» Task goal
Produce word for word the lines of the data below running from the one that has "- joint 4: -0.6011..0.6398" to the one that has "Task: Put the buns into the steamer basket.", inclusive, and no others.
=== Begin Enclosure ===
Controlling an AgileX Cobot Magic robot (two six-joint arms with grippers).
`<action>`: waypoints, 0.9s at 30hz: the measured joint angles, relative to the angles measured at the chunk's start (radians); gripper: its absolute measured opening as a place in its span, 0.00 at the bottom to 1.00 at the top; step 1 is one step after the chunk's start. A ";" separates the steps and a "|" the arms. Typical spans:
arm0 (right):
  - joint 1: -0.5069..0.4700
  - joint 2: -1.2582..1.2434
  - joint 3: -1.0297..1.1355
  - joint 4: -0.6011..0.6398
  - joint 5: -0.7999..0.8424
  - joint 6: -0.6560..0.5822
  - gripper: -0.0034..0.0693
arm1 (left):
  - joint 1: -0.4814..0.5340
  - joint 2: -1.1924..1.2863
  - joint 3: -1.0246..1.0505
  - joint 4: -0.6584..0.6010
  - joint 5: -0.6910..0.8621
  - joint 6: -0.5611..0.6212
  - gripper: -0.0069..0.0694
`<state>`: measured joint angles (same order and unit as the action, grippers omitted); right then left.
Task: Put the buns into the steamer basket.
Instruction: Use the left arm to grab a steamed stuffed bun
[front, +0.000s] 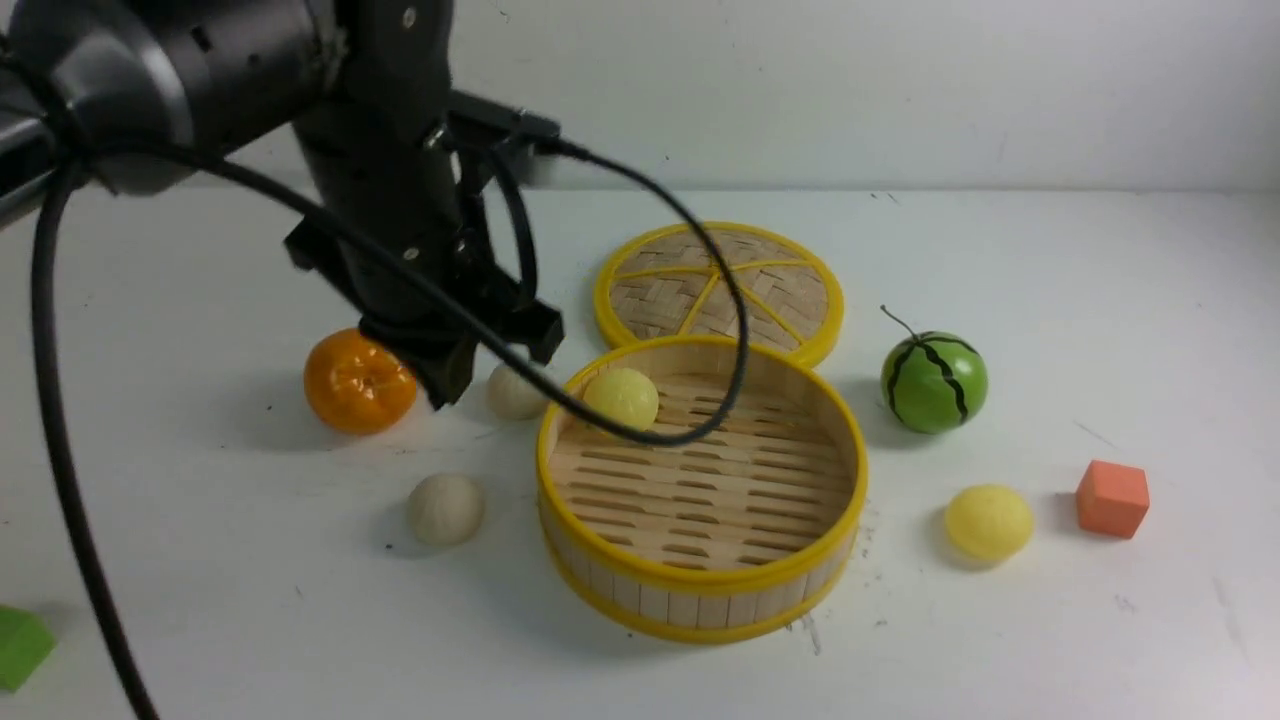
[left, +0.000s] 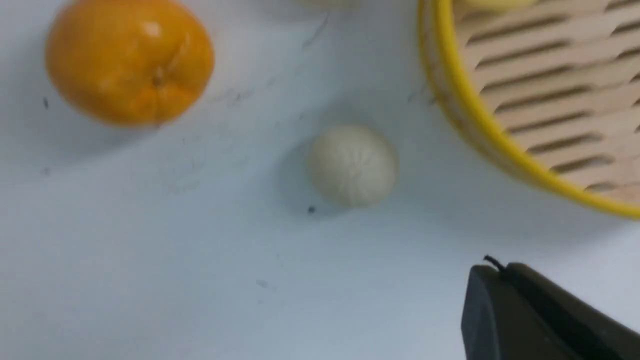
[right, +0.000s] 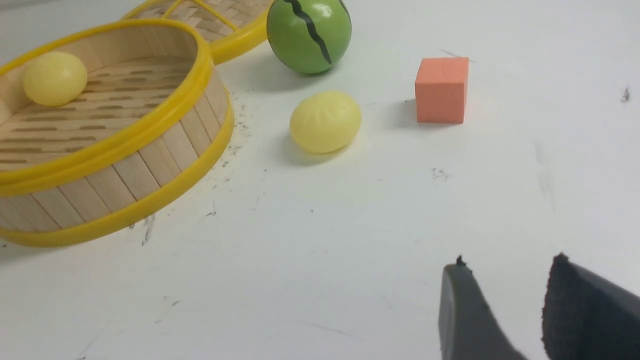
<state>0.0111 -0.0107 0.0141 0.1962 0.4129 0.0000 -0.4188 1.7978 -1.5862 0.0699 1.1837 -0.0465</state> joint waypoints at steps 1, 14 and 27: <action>0.000 0.000 0.000 0.000 0.000 0.000 0.38 | 0.027 0.003 0.054 -0.008 -0.052 0.000 0.07; 0.000 0.000 0.000 0.000 0.000 0.000 0.38 | 0.093 0.104 0.141 -0.102 -0.300 0.047 0.21; 0.000 0.000 0.000 0.000 0.000 0.000 0.38 | 0.093 0.159 0.141 -0.085 -0.397 0.047 0.39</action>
<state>0.0111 -0.0107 0.0141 0.1962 0.4129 0.0000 -0.3260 1.9564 -1.4452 -0.0147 0.7870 0.0000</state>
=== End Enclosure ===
» Result
  - joint 4: -0.6011..0.6398
  - joint 5: -0.7999..0.8424
  - joint 6: -0.6560..0.5822
  - gripper: -0.0034..0.0693
arm1 (left):
  - joint 1: -0.4814..0.5340
  - joint 2: -1.1924..1.2863
  - joint 3: -1.0246..1.0505
  - joint 4: -0.6584..0.6010
  - joint 5: -0.6910..0.8621
  - joint 6: -0.5611..0.6212
  - gripper: -0.0069..0.0694
`<state>`: measured joint angles (same order and unit as the action, grippers omitted); right then left.
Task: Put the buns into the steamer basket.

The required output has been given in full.